▸ Problem statement
Reproduce the data below in full. Nothing should differ from the original.

Items from a data source:
Content starts

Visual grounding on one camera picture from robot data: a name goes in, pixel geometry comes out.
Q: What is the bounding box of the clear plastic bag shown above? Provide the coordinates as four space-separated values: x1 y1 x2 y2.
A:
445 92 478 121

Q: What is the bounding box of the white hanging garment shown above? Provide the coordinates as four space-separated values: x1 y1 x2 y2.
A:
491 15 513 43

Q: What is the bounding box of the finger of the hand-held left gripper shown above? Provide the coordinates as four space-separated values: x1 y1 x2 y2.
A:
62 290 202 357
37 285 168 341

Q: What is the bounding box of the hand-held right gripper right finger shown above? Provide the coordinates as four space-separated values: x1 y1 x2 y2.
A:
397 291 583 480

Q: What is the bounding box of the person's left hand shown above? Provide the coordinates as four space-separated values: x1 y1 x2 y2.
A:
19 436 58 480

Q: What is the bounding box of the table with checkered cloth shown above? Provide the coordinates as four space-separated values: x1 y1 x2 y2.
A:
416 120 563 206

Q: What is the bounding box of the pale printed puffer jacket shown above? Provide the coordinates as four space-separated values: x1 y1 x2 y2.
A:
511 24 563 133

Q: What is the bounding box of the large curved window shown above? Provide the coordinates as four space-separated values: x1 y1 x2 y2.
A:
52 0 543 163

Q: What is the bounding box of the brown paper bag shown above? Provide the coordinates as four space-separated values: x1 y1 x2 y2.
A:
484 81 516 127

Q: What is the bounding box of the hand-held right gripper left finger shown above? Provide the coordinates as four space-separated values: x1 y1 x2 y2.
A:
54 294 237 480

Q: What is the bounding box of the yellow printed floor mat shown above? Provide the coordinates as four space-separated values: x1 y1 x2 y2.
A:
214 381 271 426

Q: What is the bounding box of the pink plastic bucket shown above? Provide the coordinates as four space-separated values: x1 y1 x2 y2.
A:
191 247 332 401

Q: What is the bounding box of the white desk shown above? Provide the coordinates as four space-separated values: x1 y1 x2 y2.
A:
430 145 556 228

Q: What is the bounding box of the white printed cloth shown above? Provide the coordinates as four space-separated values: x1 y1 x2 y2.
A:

Content ends

▸ Answer to this task
Visual grounding on one camera picture from robot data: a name goes in, pixel geometry comes out.
Q: What is the bounding box of the clear plastic bag shown above? Provide the coordinates as four space-separated values: x1 y1 x2 y2.
A:
445 92 478 121

Q: What is the bounding box of the white hanging garment shown above? Provide the coordinates as four space-separated values: x1 y1 x2 y2.
A:
491 15 513 43

Q: What is the bounding box of the finger of the hand-held left gripper shown above? Provide the coordinates as four space-separated values: x1 y1 x2 y2.
A:
62 290 202 357
37 285 168 341

Q: What is the bounding box of the hand-held right gripper right finger shown above? Provide the coordinates as four space-separated values: x1 y1 x2 y2.
A:
397 291 583 480

Q: What is the bounding box of the person's left hand shown above? Provide the coordinates as four space-separated values: x1 y1 x2 y2.
A:
19 436 58 480

Q: What is the bounding box of the table with checkered cloth shown above? Provide the coordinates as four space-separated values: x1 y1 x2 y2.
A:
416 120 563 206

Q: What is the bounding box of the pale printed puffer jacket shown above? Provide the coordinates as four space-separated values: x1 y1 x2 y2.
A:
511 24 563 133

Q: What is the bounding box of the large curved window shown above? Provide the coordinates as four space-separated values: x1 y1 x2 y2.
A:
52 0 543 163

Q: What is the bounding box of the brown paper bag shown above? Provide the coordinates as four space-separated values: x1 y1 x2 y2.
A:
484 81 516 127

Q: What is the bounding box of the hand-held right gripper left finger shown above? Provide the coordinates as four space-separated values: x1 y1 x2 y2.
A:
54 294 237 480

Q: What is the bounding box of the yellow printed floor mat shown above? Provide the coordinates as four space-separated values: x1 y1 x2 y2.
A:
214 381 271 426

Q: What is the bounding box of the pink plastic bucket shown above? Provide the coordinates as four space-separated values: x1 y1 x2 y2.
A:
191 247 332 401

Q: What is the bounding box of the white desk shown above? Provide the coordinates as four space-separated values: x1 y1 x2 y2.
A:
430 145 556 228

Q: What is the bounding box of the white printed cloth shown above? Provide the coordinates as four space-separated values: x1 y1 x2 y2.
A:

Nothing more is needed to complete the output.